-- ACTIVITY --
Beginning with the line that contains "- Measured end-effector", output each line below exactly through the last one, both included, and nothing else.

Segment Open

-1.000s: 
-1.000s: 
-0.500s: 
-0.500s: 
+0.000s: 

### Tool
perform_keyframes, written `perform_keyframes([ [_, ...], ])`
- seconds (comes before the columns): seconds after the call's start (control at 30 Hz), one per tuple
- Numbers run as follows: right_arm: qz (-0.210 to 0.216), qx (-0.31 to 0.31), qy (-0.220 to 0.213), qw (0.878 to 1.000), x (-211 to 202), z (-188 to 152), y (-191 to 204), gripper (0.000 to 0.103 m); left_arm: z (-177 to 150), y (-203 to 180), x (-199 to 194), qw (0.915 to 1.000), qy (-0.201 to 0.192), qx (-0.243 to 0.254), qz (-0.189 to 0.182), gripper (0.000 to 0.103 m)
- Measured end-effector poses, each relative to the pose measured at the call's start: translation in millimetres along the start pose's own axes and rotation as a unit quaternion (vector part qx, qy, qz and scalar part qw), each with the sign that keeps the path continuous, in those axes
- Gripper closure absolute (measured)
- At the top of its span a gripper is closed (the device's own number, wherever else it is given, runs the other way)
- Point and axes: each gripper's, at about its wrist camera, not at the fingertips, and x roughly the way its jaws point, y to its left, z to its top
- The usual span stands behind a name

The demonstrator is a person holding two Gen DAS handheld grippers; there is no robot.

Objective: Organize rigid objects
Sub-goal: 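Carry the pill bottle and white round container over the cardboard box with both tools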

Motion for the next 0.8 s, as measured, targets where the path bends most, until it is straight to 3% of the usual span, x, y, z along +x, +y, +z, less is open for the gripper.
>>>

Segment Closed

-- RESULT OF THE TASK --
- Measured end-effector poses, each relative to the pose measured at the call's start: translation in millimetres along the start pose's own axes and rotation as a unit quaternion (vector part qx, qy, qz and scalar part qw), each with the sign that keeps the path continuous, in those axes
- Gripper closure absolute (measured)
- At the top of its span a gripper is closed (the device's own number, wherever else it is given, runs the other way)
- Point and axes: each gripper's, at about its wrist camera, not at the fingertips, and x roughly the way its jaws point, y to its left, z to its top
- The usual span stands behind a name

The demonstrator is a person holding two Gen DAS handheld grippers; there is no robot.

Objective: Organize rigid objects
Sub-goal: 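Carry the pill bottle and white round container over the cardboard box with both tools
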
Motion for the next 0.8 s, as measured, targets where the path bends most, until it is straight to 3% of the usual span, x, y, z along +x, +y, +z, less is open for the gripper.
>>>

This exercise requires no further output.